Yes, I got diverted.
One is a conversation with B2B content strategist Ardath Albee* of Marketing Interactions where I asked her for a good example of hers on B2B Storytelling since she’s among the industry’s experts. She gave me a good example and I’m waiting for her to answer a few questions before I write a post on it.
Another is a book I stumbled upon when I followed a Carol Tice tweet that led me to The Word Chef – who has a concept I thought of using when I first started freelancing since my last name is Baker, but discarded thinking it was too corny. (For her, it works!) On Tea Silvestre’s Word Chef blog, she has a list of 30 marketing books she recommends, and I jumped at the chance to read Made to Stick when I learned my library had a copy.
How do you create ideas that stick is the question answered by brothers Chip and Dan Heath in their book Made to Stick: Why Some Ideas Survive and Others Die.

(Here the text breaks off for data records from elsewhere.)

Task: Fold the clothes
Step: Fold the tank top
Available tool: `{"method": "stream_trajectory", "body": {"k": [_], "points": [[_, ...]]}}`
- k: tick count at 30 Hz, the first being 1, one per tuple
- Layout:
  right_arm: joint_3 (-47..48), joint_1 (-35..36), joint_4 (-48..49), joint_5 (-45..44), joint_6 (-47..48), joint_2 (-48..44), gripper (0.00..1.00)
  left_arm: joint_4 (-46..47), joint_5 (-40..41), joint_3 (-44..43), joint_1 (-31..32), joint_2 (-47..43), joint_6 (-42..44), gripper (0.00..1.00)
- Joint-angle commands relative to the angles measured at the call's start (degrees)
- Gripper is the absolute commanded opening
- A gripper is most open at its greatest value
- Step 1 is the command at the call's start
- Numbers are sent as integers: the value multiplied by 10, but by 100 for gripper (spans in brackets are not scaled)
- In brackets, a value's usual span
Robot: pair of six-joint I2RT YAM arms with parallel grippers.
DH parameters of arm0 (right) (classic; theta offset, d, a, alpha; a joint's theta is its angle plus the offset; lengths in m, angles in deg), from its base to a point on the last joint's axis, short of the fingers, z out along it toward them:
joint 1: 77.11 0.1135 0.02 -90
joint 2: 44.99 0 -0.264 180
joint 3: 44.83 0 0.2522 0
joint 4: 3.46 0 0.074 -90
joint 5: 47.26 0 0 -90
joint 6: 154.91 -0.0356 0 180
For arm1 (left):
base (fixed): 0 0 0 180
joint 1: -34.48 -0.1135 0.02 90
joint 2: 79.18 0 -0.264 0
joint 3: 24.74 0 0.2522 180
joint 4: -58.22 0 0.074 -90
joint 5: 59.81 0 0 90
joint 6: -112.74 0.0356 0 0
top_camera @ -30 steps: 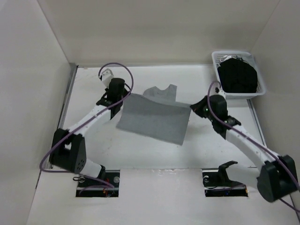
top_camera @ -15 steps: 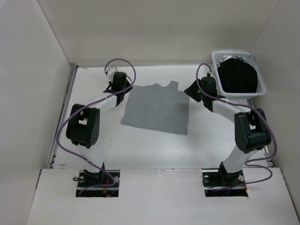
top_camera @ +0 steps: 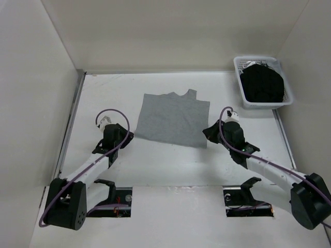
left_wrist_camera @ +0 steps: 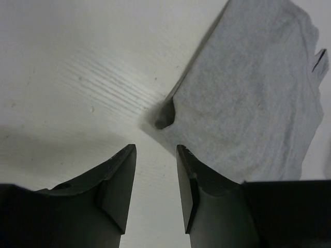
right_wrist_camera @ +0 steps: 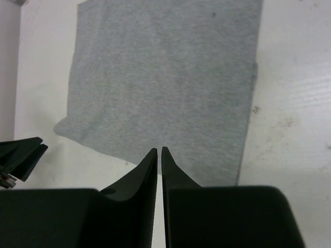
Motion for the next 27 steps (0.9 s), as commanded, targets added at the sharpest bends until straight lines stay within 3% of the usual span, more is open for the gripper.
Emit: {"method": "stream_trajectory", "body": {"k": [1,8,13,19,27], "points": [[-26,3,9,-14,-13,-31,12,59,-84,10,-24,33,-20,35],[-78,6,-10,-13,-38,-75,15,152,-118,9,-38,117,-47,34],[-91,11,-6,-16,-49,-74,22,162,-117,5,-32,137,-47,31],[-95,28,-7,-41,-78,-56,37,187,-104,4,-40,158,-44,20],[-91,52,-60,-74,-135,-30,44,213,-91,10,-42,162,-47,5]]}}
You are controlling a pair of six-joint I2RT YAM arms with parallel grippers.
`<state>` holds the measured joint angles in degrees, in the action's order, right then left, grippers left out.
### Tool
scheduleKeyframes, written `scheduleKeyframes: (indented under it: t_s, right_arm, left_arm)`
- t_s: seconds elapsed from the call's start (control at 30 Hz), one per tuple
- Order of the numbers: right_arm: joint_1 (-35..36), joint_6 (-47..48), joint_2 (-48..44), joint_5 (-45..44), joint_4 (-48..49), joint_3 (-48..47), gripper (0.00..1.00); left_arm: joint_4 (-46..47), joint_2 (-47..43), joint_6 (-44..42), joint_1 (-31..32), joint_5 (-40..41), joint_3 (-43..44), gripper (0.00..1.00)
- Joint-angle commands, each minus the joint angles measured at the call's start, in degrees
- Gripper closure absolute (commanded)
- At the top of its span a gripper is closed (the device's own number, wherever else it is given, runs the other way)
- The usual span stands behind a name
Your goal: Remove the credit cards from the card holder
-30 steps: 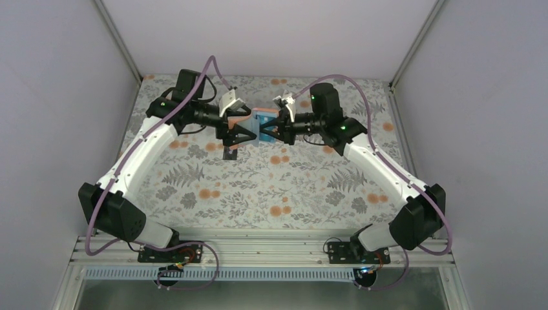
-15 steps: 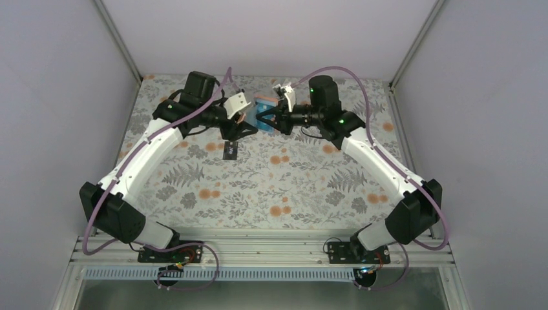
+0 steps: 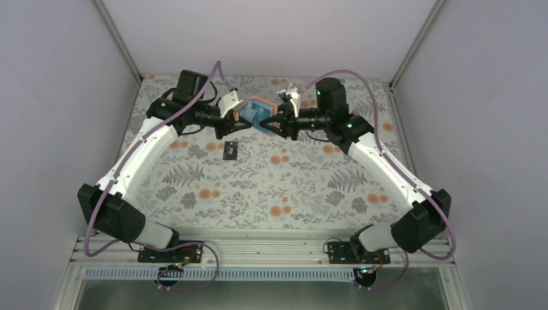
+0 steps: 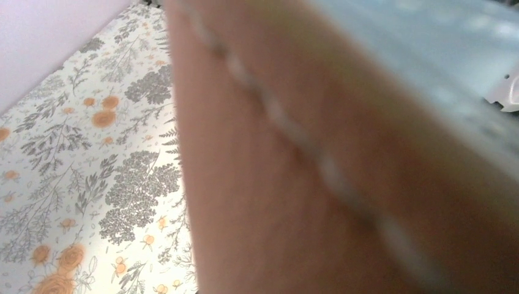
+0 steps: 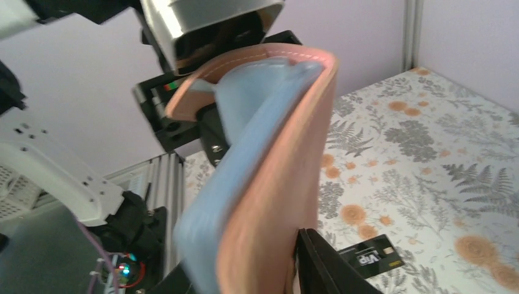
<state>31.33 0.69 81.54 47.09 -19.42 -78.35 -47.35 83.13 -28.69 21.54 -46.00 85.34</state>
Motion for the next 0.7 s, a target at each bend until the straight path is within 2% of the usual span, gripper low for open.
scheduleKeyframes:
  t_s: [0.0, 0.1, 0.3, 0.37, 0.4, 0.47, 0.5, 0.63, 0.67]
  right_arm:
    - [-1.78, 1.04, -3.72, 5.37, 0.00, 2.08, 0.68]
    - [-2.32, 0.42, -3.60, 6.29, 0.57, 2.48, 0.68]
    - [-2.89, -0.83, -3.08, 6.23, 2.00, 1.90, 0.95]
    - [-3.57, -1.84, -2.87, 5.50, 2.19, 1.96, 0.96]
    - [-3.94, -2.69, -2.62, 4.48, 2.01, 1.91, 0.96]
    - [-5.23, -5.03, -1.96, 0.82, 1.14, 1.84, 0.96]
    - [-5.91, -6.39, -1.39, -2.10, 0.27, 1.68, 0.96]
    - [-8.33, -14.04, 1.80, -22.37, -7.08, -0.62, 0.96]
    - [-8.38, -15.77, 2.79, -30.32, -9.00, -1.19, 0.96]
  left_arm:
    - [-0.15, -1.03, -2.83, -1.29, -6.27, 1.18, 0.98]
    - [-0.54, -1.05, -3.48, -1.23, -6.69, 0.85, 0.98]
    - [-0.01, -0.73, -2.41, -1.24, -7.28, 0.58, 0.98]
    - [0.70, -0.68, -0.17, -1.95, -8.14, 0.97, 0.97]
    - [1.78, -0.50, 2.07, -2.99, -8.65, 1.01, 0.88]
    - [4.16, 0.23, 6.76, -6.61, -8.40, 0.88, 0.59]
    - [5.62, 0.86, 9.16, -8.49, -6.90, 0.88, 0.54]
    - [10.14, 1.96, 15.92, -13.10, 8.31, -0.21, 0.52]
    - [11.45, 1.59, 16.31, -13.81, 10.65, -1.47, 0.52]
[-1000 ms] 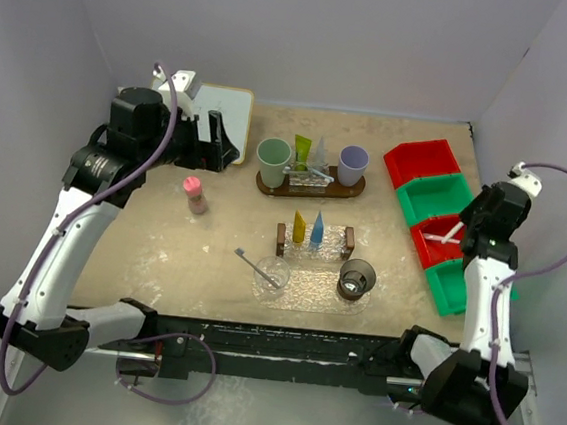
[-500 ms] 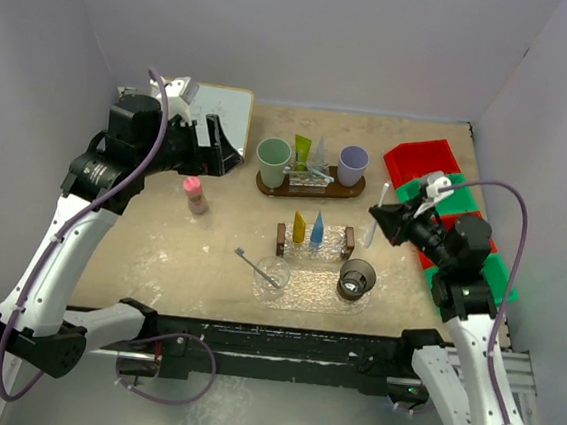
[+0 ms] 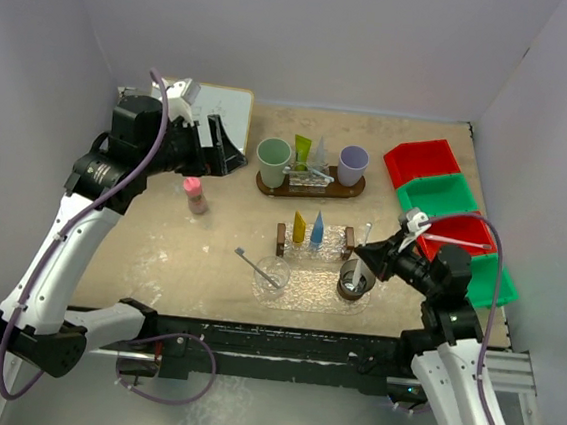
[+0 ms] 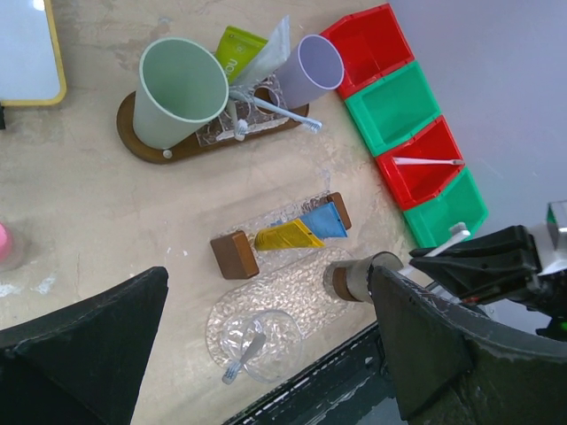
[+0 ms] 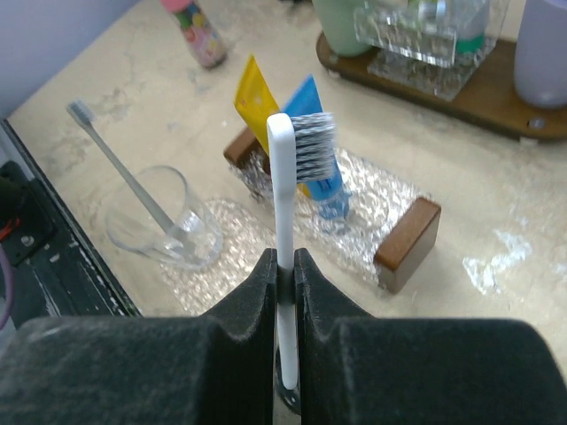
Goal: Prepare toiletry sets of a toothbrush and toothpaste on the tray
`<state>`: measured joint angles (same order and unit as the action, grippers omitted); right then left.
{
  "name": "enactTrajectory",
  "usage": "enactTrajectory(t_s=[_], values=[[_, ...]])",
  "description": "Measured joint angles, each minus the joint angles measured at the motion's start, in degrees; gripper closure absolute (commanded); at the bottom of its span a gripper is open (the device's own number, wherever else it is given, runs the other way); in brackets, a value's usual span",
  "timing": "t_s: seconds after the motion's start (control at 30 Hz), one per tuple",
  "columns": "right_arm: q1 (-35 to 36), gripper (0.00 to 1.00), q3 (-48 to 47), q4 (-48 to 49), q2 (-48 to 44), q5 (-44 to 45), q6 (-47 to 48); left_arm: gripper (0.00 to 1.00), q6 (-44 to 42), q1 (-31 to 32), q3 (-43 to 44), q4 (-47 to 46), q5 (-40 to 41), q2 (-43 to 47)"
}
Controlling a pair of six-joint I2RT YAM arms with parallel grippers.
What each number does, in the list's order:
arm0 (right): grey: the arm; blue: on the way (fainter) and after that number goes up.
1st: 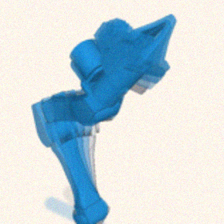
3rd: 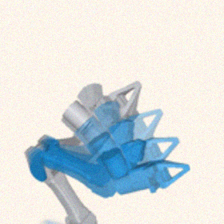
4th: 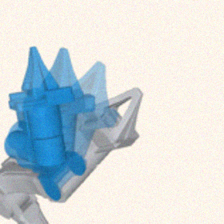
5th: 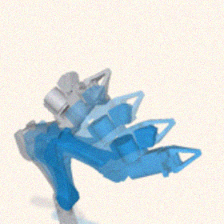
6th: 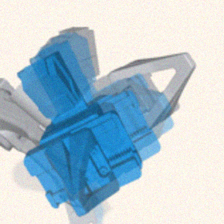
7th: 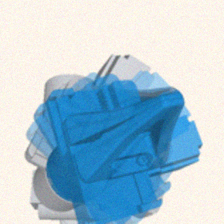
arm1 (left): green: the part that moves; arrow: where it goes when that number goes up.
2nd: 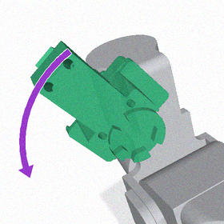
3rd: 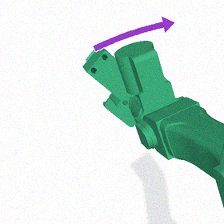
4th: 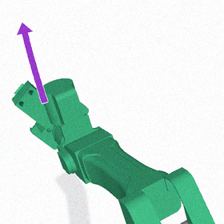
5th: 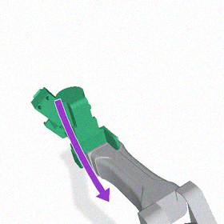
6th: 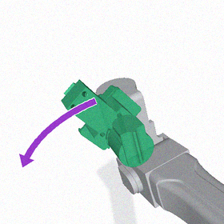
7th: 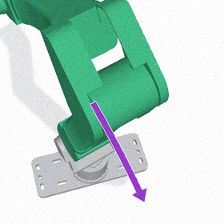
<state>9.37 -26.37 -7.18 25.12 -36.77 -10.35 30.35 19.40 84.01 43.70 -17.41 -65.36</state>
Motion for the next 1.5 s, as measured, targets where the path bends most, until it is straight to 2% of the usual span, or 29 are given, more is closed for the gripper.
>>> enactTrajectory(t_s=[0.3, 0.37, 0.53, 0.8, 0.9, 1.03, 1.33, 1.5], values=[[0.0, 0.98, 9.33, 1.68, -2.03, 3.5, -3.21, 0.07, 1.25, 0.0, -1.42, -0.42, -0.46, 0.04], [0.0, 0.91, 9.99, 1.97, -2.45, 4.2, -3.82, 0.06, 1.7, 0.0, -1.46, -0.7, -0.48, 0.04], [0.0, 0.64, 10.4, 1.79, -4.22, 5.16, -5.22, 0.07, 2.08, 0.0, -1.66, -1.22, -0.66, 0.04], [0.0, 0.31, 7.65, -3.52, -5.38, 7.8, -6.62, 0.07, 2.1, 0.0, -1.75, -1.25, -0.52, 0.04], [0.0, 0.14, 2.01, -8.7, -5.09, 10.03, -7.19, 0.07, 2.08, 0.0, -1.75, -1.22, -0.07, 0.04], [0.02, 0.02, -10.71, -17.38, -2.19, 19.63, -9.51, 0.07, 1.99, 0.0, -1.27, -0.7, 0.98, 0.0], [0.02, 0.0, -43.74, -37.83, 9.49, 43.41, -9.73, 0.07, 1.66, 0.0, 6.19, 0.11, 4.24, -1.44], [0.02, 0.0, -55.34, -42.8, 10.27, 53.75, -9.27, 0.07, 1.51, 0.0, 12.76, -0.55, 6.69, -2.78]])
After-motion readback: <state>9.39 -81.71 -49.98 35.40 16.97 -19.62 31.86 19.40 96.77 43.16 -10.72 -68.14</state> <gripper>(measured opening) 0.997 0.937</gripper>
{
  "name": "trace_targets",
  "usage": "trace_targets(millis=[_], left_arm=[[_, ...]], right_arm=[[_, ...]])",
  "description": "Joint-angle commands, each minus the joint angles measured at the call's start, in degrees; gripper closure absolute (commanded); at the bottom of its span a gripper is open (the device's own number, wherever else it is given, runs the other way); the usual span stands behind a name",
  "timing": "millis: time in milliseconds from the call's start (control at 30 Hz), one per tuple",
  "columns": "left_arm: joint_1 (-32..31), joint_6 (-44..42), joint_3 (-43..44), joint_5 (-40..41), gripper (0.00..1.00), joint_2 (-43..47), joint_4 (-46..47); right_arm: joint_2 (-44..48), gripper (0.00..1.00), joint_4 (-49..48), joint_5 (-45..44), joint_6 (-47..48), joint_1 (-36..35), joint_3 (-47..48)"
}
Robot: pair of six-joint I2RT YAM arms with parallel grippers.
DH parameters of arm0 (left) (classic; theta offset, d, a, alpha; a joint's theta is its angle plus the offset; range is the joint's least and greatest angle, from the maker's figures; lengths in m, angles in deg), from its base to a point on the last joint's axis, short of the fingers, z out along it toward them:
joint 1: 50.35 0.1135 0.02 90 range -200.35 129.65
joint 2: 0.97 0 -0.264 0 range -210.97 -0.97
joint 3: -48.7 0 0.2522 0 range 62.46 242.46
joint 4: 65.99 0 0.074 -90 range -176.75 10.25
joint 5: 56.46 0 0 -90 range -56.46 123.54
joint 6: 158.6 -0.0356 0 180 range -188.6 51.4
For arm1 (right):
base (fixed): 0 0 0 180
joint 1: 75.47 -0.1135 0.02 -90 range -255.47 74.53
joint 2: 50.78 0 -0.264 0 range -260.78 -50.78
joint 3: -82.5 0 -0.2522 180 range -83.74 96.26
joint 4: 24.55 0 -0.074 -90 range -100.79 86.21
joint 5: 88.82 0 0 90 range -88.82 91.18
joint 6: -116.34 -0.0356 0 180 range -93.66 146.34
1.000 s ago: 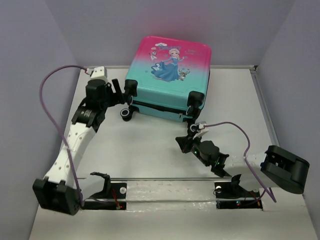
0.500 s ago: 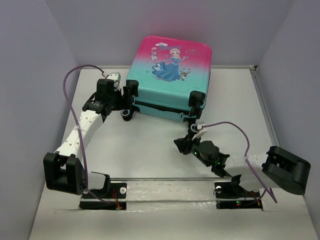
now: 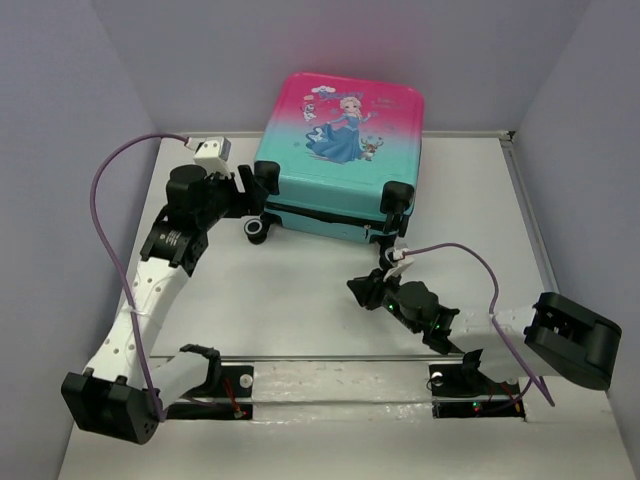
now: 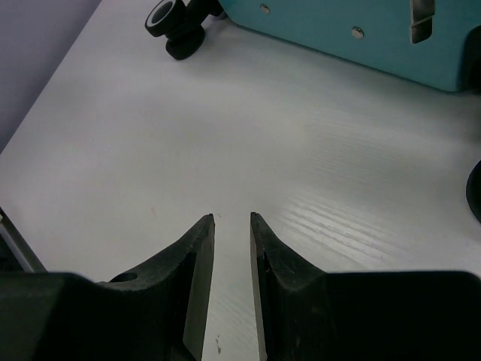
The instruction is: Pack the luggage
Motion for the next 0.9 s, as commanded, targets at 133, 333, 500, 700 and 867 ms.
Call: trace_targets(millis=[133, 333, 500, 700, 867], left_arm=[[-0.21, 1.55, 3.32, -0.10, 0.10, -7.42, 1.34], [-0.21, 0.41, 3.58, 3.52, 0.10, -10.24, 2.84], [-0.21, 0.67, 2.44, -0.70, 0.14, -11.91, 4.68], [-0.21, 0.85, 1.56, -2.29, 0.32, -13.66, 6.00], [-0.30, 1.29, 1.56, -4.57, 0.44, -15.25, 6.97]], right_arm=[[1.95, 0.68, 1.11, -0.49, 1.12, -0.03, 1.55], [4.15, 0.68, 2.61, -0.93, 1.21, -0.03, 1.29], [3.98, 0.68, 2.87, -0.93, 1.47, -0.03, 1.55], [2.93, 0.67, 3.05, -0.84, 1.30, -0.03, 2.34], [3.89, 0.63, 4.54, -2.42, 1.12, -0.03, 2.52]])
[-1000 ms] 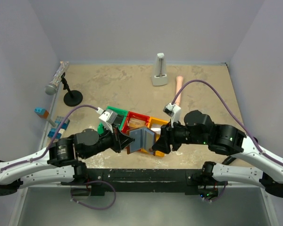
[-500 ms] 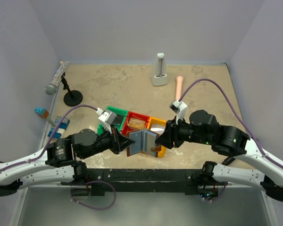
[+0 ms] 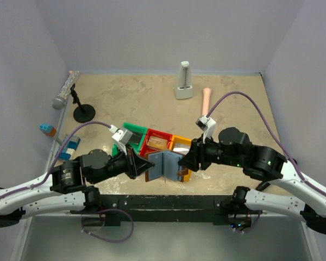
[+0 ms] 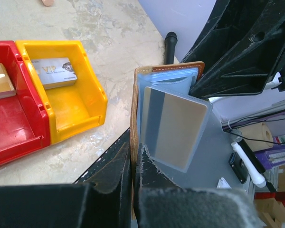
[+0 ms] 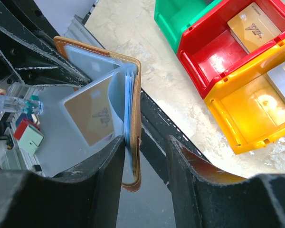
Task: Take the credit cards out of the card holder
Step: Open the card holder.
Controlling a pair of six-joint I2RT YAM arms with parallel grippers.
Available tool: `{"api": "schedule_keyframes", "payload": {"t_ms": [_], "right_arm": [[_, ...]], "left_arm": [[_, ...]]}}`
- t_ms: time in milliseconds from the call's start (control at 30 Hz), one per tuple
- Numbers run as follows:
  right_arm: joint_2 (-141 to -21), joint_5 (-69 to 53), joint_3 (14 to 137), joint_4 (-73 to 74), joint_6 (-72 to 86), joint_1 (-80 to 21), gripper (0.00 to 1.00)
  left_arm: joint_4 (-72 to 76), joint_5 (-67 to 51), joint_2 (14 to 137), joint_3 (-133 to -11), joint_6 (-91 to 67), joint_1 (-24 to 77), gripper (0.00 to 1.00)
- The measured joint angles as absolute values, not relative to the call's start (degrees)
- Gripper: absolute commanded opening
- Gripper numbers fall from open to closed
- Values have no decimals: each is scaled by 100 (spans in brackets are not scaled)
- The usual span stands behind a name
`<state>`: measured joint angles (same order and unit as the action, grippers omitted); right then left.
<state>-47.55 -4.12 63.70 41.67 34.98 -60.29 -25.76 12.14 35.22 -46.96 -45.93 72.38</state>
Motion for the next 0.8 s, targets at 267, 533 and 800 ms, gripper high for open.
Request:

They suggest using a simple principle to create sticky ideas:
Create simple, unexpected, concrete, credible, emotional stories.
I promise to write a review post, and I’ll recommend every content marketer, especially B2B marketers, read it to improve or start their storytelling.
I also found an interesting post by Phil Johnson on Forbes called Not Just for Bedtime, Marketers Corner the Market on Storytelling.
In it, Johnson has three tips on how corporate marketers can adopt storytelling but not confuse it with marketing. His tips echo the Made to Stick principles:
- If your story does not reveal something personal and unknown about the person or brand, it’s going to be boring.
- If your story does not tap into a specific emotion – whether it be fear, desire, anger, or happiness – it will not move people to action.
- If your story does not take people on a journey where there is a transformation between the beginning, middle, and the end, it’s not a story.
I also want to interview the creative artists at 321 FastDraw, who draw wonderful stories – they call them Telestrations – on white boards. I discovered their wonderful videos when writing stories on Seattle and Microsoft for the Kaufmann Foundation’s entrepreneurial site ID8 Nation.
Tell me: Do you have any great storytelling tips or resources for marketers that I should check out as part of my research? I’d love to explore more.
*Full Disclosure: Ardath is a client.